**Exercise description**:
Look below for the line that has "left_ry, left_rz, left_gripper"; output exactly from it through the line that has "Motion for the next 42", and leave the pictures out.

**Dataset excerpts**:

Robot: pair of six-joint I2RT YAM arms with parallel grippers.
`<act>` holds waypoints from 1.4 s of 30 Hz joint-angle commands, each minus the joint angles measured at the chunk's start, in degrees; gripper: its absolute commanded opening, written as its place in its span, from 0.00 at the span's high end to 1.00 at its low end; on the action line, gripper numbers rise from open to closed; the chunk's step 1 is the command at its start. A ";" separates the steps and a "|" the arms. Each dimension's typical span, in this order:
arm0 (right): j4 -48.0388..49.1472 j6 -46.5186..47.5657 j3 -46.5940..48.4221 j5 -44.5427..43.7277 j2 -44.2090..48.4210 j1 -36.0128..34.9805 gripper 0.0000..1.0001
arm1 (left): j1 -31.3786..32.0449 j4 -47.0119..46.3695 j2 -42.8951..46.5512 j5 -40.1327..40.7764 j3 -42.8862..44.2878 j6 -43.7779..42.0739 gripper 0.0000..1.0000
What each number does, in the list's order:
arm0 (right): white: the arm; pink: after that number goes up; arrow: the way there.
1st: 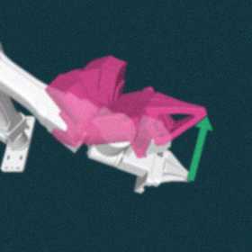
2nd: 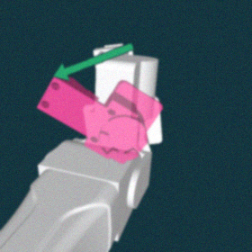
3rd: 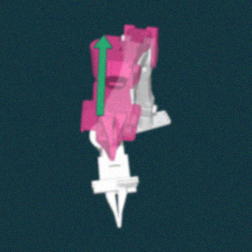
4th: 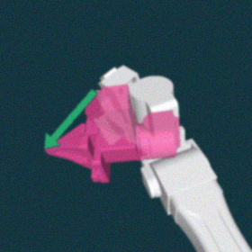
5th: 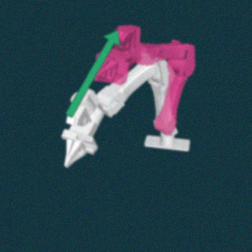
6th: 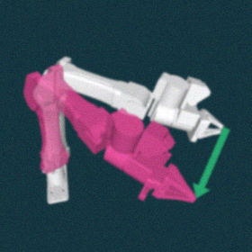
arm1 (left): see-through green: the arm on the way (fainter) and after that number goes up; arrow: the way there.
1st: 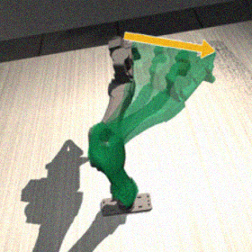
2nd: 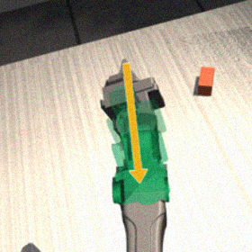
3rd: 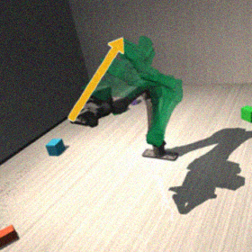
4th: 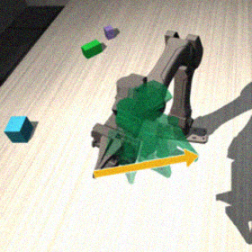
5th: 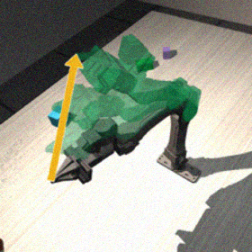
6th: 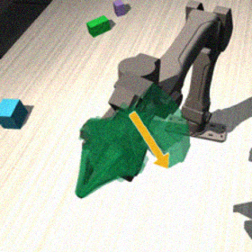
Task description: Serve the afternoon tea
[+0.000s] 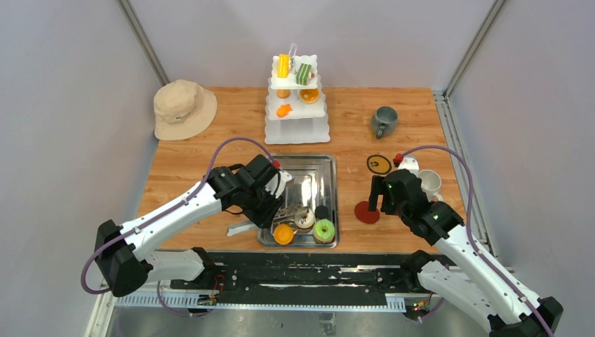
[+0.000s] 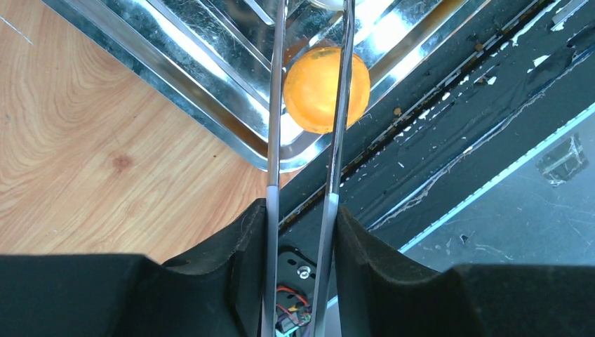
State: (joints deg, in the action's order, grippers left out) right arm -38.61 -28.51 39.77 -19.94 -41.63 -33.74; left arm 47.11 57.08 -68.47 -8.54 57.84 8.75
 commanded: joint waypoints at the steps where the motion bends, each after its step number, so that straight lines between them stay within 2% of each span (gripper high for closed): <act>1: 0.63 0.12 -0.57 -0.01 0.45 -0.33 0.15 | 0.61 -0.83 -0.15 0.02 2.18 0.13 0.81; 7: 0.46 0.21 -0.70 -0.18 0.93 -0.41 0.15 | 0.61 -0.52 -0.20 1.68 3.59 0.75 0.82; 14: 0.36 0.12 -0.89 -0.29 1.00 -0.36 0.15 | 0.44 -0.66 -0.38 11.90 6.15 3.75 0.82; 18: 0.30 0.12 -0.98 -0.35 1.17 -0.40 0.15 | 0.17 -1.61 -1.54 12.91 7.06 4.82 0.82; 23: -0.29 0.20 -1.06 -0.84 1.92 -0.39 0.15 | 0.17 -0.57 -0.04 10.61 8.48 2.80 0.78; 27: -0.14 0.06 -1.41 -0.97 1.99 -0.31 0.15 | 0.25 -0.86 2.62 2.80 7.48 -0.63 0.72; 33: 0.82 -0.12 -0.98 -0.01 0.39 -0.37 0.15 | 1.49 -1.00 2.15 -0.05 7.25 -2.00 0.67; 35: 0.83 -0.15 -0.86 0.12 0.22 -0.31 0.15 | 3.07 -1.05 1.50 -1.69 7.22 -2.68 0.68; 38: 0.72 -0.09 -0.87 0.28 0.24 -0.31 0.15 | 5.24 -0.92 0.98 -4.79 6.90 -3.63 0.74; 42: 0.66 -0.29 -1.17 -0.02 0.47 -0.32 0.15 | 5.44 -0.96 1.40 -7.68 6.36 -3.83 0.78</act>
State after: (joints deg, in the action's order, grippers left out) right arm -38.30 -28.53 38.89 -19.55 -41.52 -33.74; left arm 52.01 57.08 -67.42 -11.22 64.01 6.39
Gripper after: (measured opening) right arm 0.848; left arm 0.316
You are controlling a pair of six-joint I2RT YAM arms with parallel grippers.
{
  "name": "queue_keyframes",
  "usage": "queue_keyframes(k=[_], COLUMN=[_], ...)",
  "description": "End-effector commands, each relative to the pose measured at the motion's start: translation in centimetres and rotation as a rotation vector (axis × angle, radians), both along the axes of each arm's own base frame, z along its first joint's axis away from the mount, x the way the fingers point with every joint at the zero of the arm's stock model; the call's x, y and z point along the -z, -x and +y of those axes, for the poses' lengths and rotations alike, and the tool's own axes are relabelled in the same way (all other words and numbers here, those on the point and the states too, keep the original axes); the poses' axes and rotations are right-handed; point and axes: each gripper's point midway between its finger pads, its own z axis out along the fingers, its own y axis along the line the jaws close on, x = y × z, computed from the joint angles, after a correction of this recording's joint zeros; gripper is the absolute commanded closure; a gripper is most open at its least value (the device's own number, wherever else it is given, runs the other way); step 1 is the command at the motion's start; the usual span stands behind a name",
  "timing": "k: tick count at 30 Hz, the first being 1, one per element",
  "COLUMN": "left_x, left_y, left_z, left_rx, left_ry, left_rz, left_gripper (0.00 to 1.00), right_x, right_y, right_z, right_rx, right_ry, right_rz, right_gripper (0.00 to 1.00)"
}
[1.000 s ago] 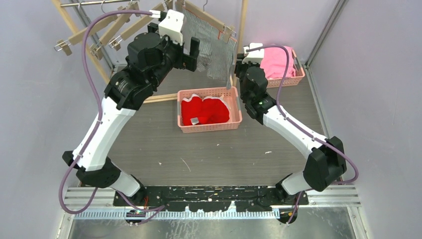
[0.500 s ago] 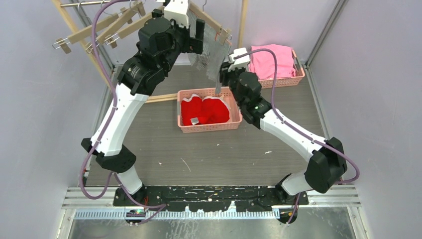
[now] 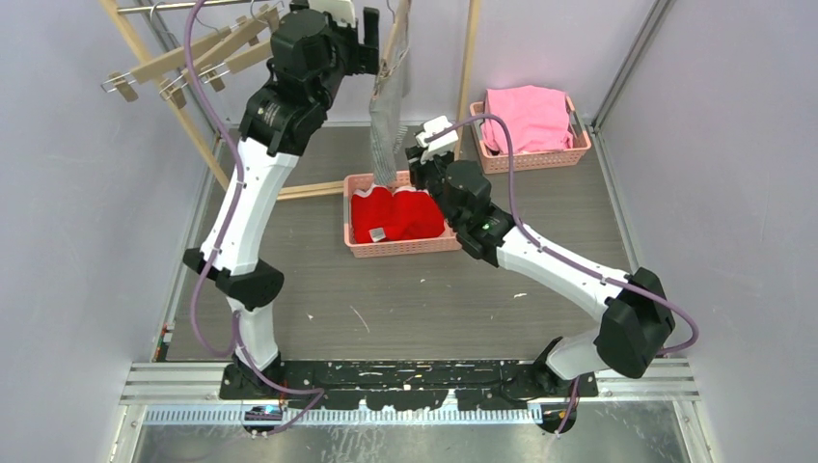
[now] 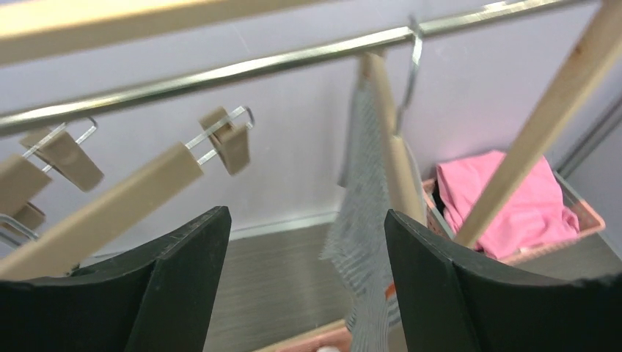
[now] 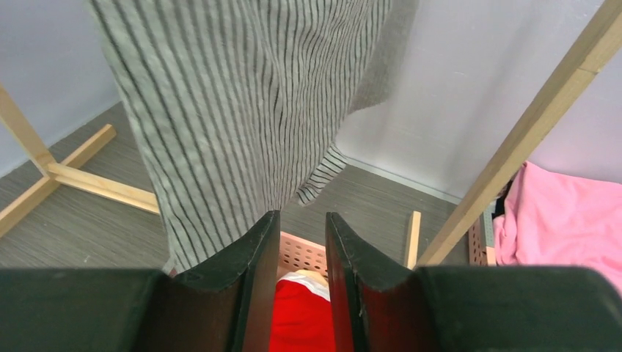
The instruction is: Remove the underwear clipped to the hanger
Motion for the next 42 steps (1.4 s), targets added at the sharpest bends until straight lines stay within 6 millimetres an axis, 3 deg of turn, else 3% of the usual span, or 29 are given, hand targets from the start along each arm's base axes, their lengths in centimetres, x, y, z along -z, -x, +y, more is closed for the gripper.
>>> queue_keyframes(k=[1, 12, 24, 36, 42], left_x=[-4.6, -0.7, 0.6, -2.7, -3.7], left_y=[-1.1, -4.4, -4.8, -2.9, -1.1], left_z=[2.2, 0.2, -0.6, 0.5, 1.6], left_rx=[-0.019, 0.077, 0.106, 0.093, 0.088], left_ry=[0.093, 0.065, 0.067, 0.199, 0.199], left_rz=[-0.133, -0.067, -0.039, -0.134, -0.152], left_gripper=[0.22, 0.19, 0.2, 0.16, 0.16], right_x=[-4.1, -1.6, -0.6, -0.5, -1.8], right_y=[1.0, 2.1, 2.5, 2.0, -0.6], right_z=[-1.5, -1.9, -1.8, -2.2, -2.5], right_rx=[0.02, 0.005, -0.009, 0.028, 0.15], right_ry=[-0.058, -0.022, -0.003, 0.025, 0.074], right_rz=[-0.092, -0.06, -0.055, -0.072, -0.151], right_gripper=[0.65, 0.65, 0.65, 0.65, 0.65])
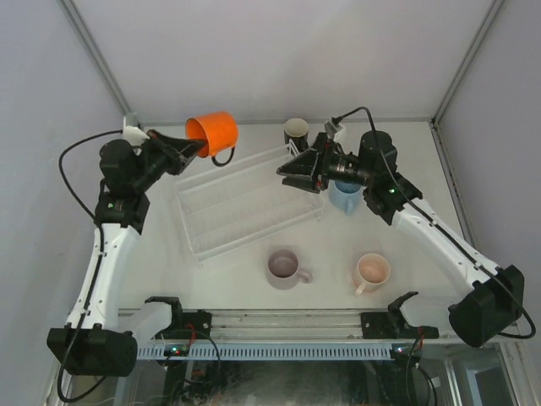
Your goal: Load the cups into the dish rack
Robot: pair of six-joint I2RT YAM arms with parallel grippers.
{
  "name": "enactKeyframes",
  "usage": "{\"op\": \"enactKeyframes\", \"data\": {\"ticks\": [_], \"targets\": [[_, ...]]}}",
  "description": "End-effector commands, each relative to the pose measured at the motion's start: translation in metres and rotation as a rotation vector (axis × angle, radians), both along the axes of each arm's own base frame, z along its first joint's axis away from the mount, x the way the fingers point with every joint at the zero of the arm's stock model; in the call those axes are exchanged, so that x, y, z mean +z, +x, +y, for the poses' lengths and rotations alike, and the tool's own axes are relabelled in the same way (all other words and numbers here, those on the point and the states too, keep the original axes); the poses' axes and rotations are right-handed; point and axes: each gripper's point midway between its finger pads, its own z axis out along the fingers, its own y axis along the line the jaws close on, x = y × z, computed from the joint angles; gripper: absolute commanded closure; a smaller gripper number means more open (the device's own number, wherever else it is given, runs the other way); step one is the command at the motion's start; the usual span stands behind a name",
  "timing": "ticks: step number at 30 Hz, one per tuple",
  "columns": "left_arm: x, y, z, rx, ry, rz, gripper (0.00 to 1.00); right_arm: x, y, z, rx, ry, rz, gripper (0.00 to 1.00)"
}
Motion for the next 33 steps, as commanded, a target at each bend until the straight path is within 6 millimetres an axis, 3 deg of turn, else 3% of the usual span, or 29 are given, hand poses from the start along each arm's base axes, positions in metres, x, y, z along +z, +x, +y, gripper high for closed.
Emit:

**Your response**:
  "COLUMN": "left_x, left_y, left_z, left_rx, left_ry, left_rz, left_gripper (0.00 to 1.00), right_x, right_y, right_z, right_rx, right_ry, right_rz, right_gripper (0.00 to 1.00)"
}
[1.000 s ago] 
[0.500 s ago] 
[now] 
[now] 
[now] 
The instruction is: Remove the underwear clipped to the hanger
Motion for the next 42 steps (1.4 s), targets added at the sharpest bends until straight lines stay within 6 millimetres an axis, 3 deg of turn, else 3% of the usual span, or 29 are given, hand targets from the start along each arm's base axes, their lengths in centimetres, x, y, z along -z, -x, +y, more is closed for the gripper.

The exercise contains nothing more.